Most Parkinson’s patients are diagnosed between the ages of 55 and 60 while still employed, leading to panic and fear. That’s when doctors need to reassure them, Stern said.
“Patients think they’ll be in a wheelchair in five years,” he said. “So, step one is educating a diagnosis. When I was in clinical practice, I spent a lot of time undoing what they’re told and what they’ve learned on the internet.”
Steve DeWitte was 48 and a Special Olympics regional director when he received his diagnosis. Two years earlier, his symptoms had begun with a shaky left pinky finger. The tremors spread to more fingers and then his entire left arm. He eventually also had bouts of fatigue, sleeping difficulties and constipation.
“I didn’t know what Parkinson’s was, so I didn’t know how to react or not react,” said DeWitte, a resident of New Preston, Connecticut, who founded Connecticut Advocates for Parkinson’s. “Then I said, ‘OK, I’ll accept it.’ After that, I did my own research and joined support groups to find out what steps I had to take to live a quality life.”
Now 61, DeWitte said how he feels about his situation can change hourly. Overall, he said, he is able to manage his disease, including off times, with medicine, diet and exercise. He’s been involved with the Live Well. Do Tell effort from the beginning.

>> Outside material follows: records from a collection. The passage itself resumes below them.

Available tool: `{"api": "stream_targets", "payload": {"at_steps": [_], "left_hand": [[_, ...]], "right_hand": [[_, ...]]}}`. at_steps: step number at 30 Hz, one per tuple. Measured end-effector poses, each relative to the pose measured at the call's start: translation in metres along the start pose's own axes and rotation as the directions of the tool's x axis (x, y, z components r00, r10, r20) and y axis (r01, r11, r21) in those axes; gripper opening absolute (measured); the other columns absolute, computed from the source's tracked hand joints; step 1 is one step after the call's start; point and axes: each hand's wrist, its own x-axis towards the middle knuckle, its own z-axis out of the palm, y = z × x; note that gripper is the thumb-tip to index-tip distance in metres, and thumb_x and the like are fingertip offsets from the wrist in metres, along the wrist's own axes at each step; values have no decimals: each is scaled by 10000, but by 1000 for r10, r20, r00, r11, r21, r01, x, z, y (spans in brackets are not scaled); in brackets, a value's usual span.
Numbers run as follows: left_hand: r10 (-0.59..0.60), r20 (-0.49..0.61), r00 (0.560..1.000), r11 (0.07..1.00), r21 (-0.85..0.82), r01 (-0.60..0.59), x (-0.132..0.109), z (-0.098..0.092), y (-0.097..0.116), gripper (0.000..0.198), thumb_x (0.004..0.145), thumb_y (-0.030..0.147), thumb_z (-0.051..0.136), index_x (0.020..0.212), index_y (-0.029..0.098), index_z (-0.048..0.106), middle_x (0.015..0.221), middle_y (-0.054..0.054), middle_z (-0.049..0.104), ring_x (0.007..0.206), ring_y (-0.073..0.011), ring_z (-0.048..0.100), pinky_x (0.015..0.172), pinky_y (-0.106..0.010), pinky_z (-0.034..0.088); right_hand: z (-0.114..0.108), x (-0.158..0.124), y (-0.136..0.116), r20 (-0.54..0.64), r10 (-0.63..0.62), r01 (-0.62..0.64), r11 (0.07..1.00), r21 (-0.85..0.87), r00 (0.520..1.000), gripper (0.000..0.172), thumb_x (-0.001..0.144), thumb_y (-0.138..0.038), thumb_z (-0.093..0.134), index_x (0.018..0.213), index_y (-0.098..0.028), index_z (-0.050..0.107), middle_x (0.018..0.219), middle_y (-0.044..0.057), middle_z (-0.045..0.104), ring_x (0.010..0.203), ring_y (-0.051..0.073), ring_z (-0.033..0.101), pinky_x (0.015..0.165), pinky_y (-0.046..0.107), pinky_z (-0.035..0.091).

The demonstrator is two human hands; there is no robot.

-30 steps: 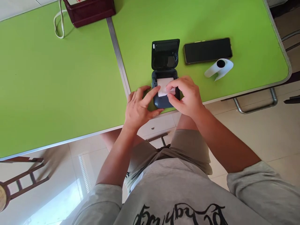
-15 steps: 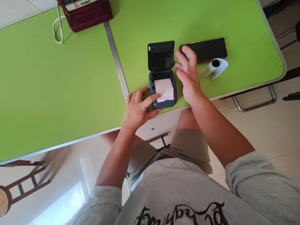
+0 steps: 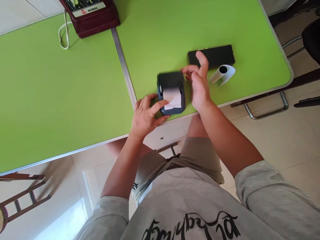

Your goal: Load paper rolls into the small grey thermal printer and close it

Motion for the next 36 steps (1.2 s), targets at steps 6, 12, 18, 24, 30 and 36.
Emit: {"api": "stream_targets", "payload": {"at_steps": [6,12,18,24,30,36], "left_hand": [[27,-29,999,1000,10,-27,-1,2,-1,508,924,525,731,1375,316,626,1411,-132,604,1293,-307,605,1112,-472,436],[-88,-36,996,993,-87,84,1,-2,3,680,826,509,782,1406,253,536,1313,-116,653,1204,-302,636,1018,-443,508],[-149,-4,989,945,-297,141,8,-13,-21,401,926,617,619,787,267,482,844,-28,579,735,-172,541,663,-377,496],[-249,-117,962,901,-394,185,44,-24,-107,748,784,843,649,599,229,264,640,15,320,613,-80,285,519,-314,279],[-571,82,817,426,-821,381,102,-48,-198,463,957,483,428,734,248,97,707,12,161,590,-50,194,520,-256,276],[-538,73,840,287,-921,264,138,-42,-206,278,989,237,190,764,274,31,738,-5,87,585,-130,94,426,-290,253]], "right_hand": [[1,-7,-7,-37,-28,26,998,-65,999,602,867,-793,586,1266,-349,512,1095,49,669,1094,264,682,1008,493,551],[1,-8,-21,171,-56,93,971,-219,984,551,864,-728,658,1236,-328,599,1286,68,677,1202,272,654,1101,493,524],[2,-6,-26,151,16,32,949,-313,988,435,880,-677,653,1140,-330,614,1225,47,682,1125,272,657,1047,480,553],[5,-3,-29,105,2,35,937,-348,994,413,910,-705,560,1079,-327,569,1168,41,681,1081,269,638,960,461,547],[5,-4,-35,87,-9,43,920,-389,996,433,931,-741,512,1056,-328,543,1125,27,684,1017,190,585,902,354,522],[4,-6,-37,79,-49,73,939,-336,996,218,926,-491,592,1039,-306,576,1078,35,678,985,192,610,852,346,507]]}}
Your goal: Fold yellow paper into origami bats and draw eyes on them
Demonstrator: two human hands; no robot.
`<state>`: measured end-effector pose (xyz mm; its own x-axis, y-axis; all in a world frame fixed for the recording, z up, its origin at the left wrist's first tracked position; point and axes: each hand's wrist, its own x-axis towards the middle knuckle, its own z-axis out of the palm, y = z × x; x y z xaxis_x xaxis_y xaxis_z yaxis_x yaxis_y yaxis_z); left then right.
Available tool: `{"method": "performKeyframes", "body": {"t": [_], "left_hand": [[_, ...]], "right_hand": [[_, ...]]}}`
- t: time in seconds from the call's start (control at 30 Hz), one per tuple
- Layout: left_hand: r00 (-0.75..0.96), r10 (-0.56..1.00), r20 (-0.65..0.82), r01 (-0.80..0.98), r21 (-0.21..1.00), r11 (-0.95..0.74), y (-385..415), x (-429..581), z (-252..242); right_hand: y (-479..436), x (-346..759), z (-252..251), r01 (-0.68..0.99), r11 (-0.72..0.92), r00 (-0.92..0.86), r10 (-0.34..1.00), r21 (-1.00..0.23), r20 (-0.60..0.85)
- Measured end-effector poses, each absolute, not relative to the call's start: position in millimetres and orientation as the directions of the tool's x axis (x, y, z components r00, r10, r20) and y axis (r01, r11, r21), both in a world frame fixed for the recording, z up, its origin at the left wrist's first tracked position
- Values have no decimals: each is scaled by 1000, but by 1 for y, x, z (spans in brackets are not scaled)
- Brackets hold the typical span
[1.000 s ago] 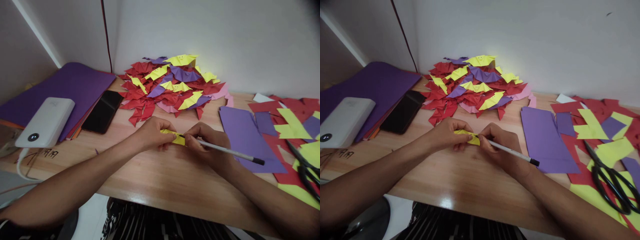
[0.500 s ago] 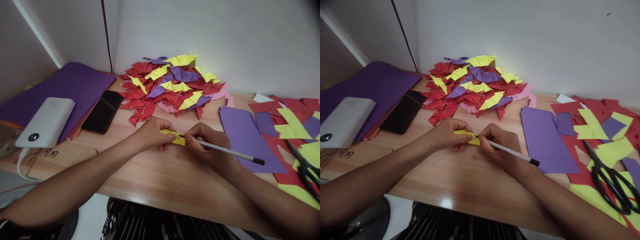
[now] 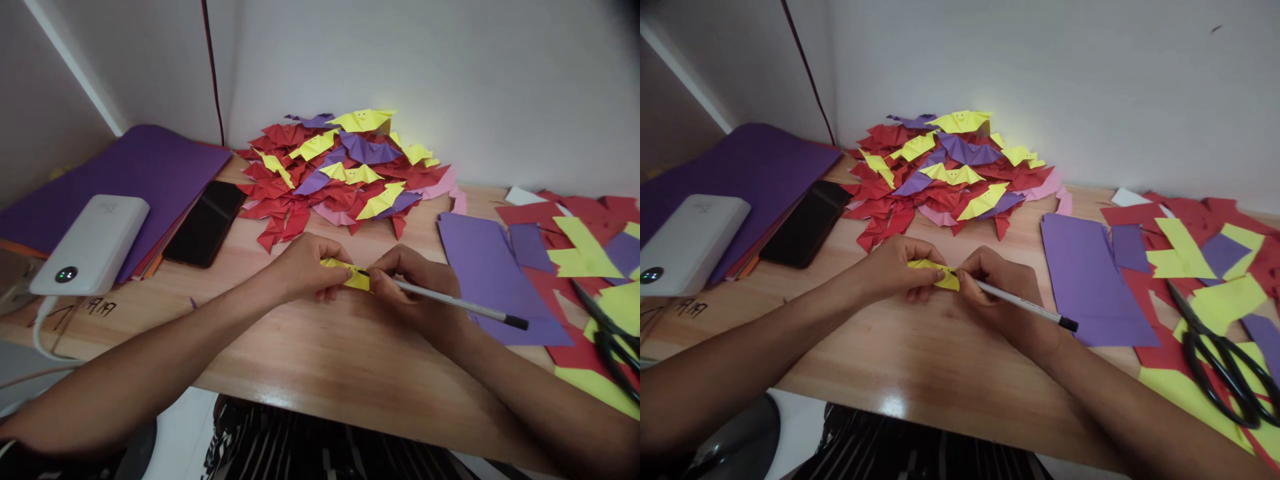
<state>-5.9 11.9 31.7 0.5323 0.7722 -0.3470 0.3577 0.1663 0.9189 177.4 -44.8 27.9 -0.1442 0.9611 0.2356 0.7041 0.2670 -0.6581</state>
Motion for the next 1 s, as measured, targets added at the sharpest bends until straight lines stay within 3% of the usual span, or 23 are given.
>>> {"method": "performKeyframes", "body": {"t": [1.0], "left_hand": [[532,769,-353,384,911,153,12,-6,35]], "right_hand": [[-44,175,31,702,253,-135,965,-665,223]]}}
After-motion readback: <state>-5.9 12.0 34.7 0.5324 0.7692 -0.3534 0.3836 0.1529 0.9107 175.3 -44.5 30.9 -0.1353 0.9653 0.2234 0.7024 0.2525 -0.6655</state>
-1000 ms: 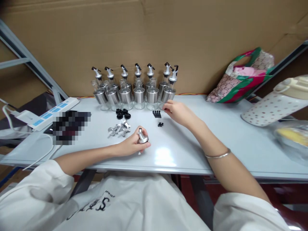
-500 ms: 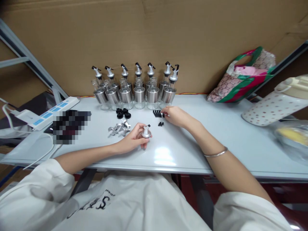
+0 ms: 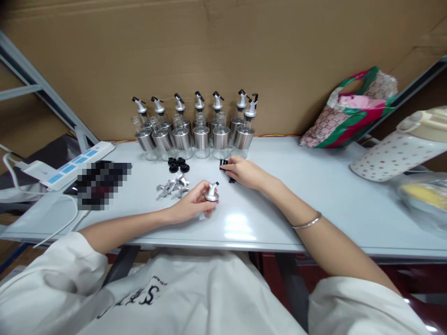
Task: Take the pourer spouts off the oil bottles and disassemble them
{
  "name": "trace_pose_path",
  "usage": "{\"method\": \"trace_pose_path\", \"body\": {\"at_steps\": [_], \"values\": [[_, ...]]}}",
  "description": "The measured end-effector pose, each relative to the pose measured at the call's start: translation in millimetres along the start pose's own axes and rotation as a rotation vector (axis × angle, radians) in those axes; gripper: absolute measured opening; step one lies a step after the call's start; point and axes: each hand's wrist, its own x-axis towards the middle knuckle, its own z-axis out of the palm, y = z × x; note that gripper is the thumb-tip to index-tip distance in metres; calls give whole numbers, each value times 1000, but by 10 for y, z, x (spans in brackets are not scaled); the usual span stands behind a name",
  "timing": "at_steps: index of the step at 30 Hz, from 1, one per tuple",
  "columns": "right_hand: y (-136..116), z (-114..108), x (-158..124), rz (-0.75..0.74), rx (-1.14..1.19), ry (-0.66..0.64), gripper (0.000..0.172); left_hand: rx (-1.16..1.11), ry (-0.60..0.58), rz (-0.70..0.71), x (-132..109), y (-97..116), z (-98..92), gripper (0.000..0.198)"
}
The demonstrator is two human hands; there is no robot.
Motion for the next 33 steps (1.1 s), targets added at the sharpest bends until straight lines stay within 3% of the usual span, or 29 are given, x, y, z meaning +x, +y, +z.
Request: {"method": "trace_pose_path", "body": {"at_steps": [6, 14, 17, 21, 27, 33], "values": [[7, 32, 26, -1, 23, 17, 40, -14, 40, 2, 3, 31, 15, 36], [-244, -174, 38, -63, 47, 153, 30, -87, 59, 26, 32, 6, -14, 36], [-275, -215, 19, -31, 53, 100, 24, -110, 87, 18, 40, 2, -27, 38], [-166, -233, -10, 27, 102, 10, 34, -113, 88, 15, 43, 12, -33, 39], [-142, -308, -60, 126, 164, -224, 34, -96, 77, 29, 37, 8, -35, 35], [-169, -287, -51, 136, 223, -248, 26, -100, 76, 27, 37, 4, -38, 34]]}}
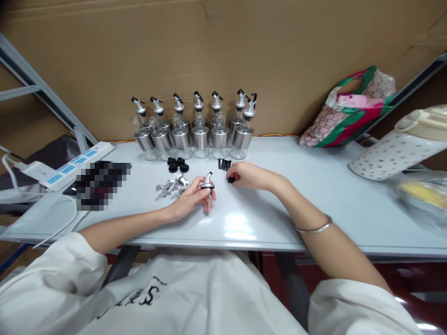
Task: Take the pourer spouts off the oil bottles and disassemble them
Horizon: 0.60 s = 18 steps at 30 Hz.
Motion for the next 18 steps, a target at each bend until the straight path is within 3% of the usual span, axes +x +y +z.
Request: {"method": "trace_pose_path", "body": {"at_steps": [12, 18], "values": [[-130, 121, 83, -103, 20, 79, 23, -6, 10, -9, 2, 25, 8, 37], [-141, 88, 67, -71, 56, 26, 22, -22, 20, -8, 6, 7, 5, 36]]}}
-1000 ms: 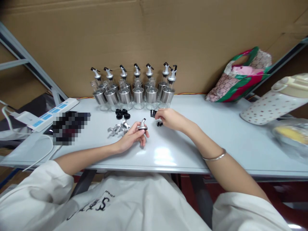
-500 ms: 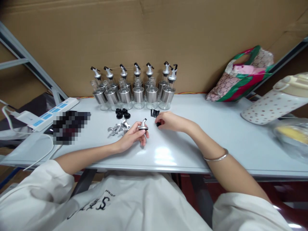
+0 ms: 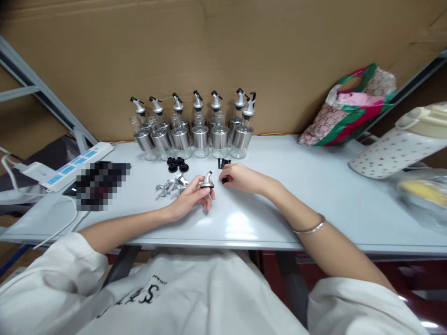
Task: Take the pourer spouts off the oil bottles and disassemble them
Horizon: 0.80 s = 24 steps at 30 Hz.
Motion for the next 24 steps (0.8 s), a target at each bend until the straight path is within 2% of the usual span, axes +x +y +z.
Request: {"method": "trace_pose_path", "body": {"at_steps": [3, 8, 12, 18, 24], "values": [[-16, -73, -41, -3, 39, 16, 24, -1, -4, 2, 3, -4, -3, 37], [-141, -95, -69, -133, 48, 241, 27, 8, -5, 7, 2, -1, -4, 37], [-240, -32, -56, -258, 40, 333, 23, 22, -10, 7, -5, 11, 5, 35], [-218, 6, -29, -289, 32, 328, 22, 33, -21, 4, -14, 30, 14, 32], [-222, 15, -23, -229, 66, 320, 22, 38, -22, 7, -14, 20, 15, 34]]}}
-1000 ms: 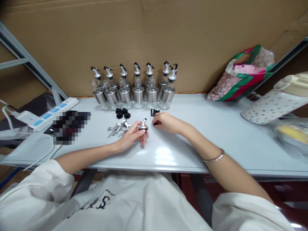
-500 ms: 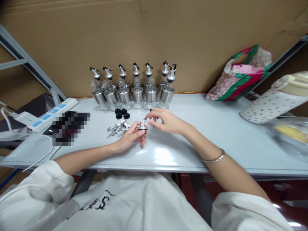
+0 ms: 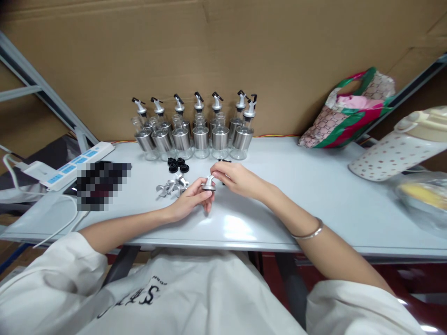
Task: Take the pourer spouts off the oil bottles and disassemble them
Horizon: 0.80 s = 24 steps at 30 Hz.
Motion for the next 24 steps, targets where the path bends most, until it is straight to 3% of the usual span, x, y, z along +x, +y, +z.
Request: {"method": "trace_pose_path", "body": {"at_steps": [8, 24], "values": [[-22, 24, -6, 114, 25, -64, 24, 15, -8, -7, -4, 5, -3, 37], [-111, 47, 14, 52, -152, -54, 30, 87, 14, -12, -11, -10, 26, 34]]}}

“It’s a great program for individuals as they start examining how to live with Parkinson’s, and how doctors can better communicate with you,” said DeWitte, who is married and has an adult child. “I give my interpretation of how we’re living with this condition, how we talk to physicians and how they listen, and how they can be more clear with us.”
He thinks the initiative has helped create a more honest dialogue between patients and physicians. “Patients feel more comfortable coming out with what they experience,” he said. “We’ve had wonderful sessions leading us through how to prepare for our visits, and getting helpful hints about how to make each visit more impactful. It makes it easier on the physicians, too.”
Insights into these sessions are available for downloading.
Jones said the bottom line with Live Well. Do Tell is that it challenges everyone in the Parkinson’s community to do a better job at explaining the disease and its symptoms, and it challenges patients to advocate for themselves.
“It feels like this is the first time that a large organization has pulled together a really diverse multidisciplinary team of people to have a conversation about more than motor symptoms,” she said.